When the show moved over to ABC from the FOX network four years ago, they sought a general reboot. This included a new panel of judges—Luke Bryan, Katy Perry, and Lionel Richie—and a new set of eyes and ears, which included Pooley as music director. He jumped at the incredible opportunity to put together a band of people he knows and trusts.
“I didn’t come in with any expectation of what needed to change, just came in to do what I do,” he shares. “That’s essentially how the show sounds.”
At any given point within the season, they are working two or three weeks ahead of time. Because the fate of each contestant lies in the votes from viewers, often that hard work is voided after their elimination. He grieves for the great songs they prepare that are never heard, but he understands it’s part of the competition.
He clarifies, “I want to say, I prefer to call the contestants, artists. I guess because there are guest artists on almost every week, the label is just to keep things straight. But they are all artists, so we treat them as such.”
Due to the nature of the show, no one has the advantage of knowing anything ahead of time. Pooley explains, “So we have to treat each of them like they are going to win the show.”
Early in the season, during more rapid elimination rounds, the performance sets are simple.

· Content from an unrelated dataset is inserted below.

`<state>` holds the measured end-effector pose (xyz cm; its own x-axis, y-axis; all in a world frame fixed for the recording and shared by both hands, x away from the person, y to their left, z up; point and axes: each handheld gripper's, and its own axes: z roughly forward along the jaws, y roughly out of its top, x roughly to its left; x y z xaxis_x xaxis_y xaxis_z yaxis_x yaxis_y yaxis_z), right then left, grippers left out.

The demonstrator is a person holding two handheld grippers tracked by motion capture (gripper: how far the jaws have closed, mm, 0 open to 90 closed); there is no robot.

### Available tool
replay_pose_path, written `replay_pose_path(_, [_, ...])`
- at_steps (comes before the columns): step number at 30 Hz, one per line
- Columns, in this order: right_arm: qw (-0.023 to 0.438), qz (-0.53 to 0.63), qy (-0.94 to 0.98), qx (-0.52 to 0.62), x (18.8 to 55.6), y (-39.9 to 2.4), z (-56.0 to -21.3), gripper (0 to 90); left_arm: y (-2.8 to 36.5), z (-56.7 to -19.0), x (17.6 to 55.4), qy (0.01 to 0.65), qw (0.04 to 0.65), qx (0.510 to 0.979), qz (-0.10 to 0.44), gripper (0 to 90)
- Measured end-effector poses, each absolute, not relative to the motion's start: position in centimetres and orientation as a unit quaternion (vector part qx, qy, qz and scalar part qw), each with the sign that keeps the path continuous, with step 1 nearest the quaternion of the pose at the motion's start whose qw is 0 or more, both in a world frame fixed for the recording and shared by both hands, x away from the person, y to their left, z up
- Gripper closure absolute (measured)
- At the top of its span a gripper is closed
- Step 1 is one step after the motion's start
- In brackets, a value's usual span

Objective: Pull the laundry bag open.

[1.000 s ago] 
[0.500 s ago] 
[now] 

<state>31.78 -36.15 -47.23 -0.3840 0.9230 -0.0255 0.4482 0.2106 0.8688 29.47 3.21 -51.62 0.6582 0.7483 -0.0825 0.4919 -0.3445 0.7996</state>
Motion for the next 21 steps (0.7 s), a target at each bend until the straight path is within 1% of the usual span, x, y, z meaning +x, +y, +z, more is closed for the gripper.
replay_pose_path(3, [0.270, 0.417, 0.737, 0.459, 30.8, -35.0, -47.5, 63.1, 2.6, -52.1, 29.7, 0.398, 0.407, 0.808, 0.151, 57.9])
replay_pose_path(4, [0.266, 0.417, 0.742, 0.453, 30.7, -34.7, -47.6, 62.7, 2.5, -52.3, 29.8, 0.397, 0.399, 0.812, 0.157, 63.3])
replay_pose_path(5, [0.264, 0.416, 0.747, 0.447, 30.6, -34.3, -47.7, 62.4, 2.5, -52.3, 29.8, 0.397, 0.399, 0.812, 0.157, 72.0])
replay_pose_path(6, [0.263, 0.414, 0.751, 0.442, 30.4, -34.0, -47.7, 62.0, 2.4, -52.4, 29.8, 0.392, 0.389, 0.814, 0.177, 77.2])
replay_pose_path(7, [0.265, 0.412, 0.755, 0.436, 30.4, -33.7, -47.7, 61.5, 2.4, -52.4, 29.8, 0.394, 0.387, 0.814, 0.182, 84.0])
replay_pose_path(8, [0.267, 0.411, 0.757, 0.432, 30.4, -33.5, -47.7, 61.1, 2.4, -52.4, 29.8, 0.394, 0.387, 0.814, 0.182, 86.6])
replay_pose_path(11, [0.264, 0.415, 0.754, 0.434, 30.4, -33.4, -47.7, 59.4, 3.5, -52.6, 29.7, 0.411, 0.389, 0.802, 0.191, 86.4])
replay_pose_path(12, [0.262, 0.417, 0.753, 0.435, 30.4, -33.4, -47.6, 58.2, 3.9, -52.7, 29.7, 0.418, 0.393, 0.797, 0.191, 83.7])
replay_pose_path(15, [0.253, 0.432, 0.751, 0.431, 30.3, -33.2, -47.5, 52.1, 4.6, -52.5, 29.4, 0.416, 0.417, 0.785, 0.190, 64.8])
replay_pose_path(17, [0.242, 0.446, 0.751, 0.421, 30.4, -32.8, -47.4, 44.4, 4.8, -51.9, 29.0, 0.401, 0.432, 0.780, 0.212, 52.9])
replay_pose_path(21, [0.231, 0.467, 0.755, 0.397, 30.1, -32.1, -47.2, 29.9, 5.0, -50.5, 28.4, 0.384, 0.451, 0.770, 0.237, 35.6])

As they continue on, and the stakes rise, performances become more involved, like strings and chorus features. This is where Pooley really steps in, getting to know each contestant as he brings their artistic vision to life.
“The contestants themselves are learning along the way, so my job is to get behind their vision as artists. The song and everything that goes into it is ultimately their choice,” he emphasizes. “We don’t tell them what to do.”
Pooley’s main priority is to be honest with them as they make their selections.
“If we feel like something isn’t working, I’ll let them know,” he says. “But, oftentimes, they will respond that this is what they want, or it’s their dream to sing a certain song, so of course, I’ll put my full weight behind it. Ultimately, it’s them up there singing and who they want to represent themselves to be.”
There are three teams, that consist of a vocal coach paired with a piano player, who take the first step in preparation. Next, they share what they are thinking. Due to the speed of the show, there is little time for back-and-forth discussion.
“For example, Casey [Bishop] came to me wanting to make one of her performances more rock-oriented,” he shares about the promising 16-year-old Top 4 contestant. “I said ‘Okay when we see you on stage tomorrow for rehearsal, I’ll play you something. if you hate it, cool. If you love it, we’ll go with that.’ So really we’re kicking ideas back-and-forth very quickly.”
Though their collaboration is fast-paced, Pooley feels he gets to know each contestant very well, not only as artists but also personally. He explains, “They are going through everything people go through, but in public view. Being in LA is hard for a lot of them who haven’t spent much time away from home. So on a human level, it’s really hard to see people go.”
He takes pride in the expansion of the show to attract a broader breadth of artists. The authenticity of the artistic process holds weight here. Pooley affirms the Idol stage has always been a legitimate platform to demonstrate one’s artistry, but increased representation has allowed more potential contestants to understand that.
“We don’t tell them what to sing and how to sing it, and that attracts people,” he explains. “They don’t see it as a means of being America’s ‘Idol’. But go on and express who they are as an artist, but in a public format and feel out their role as an artist. It can be a street performer artist, like Murphy this season. He got to come out and express who he is and how he wants to. It doesn’t all have to fit into what you might think of as slick shiny stage talent show.”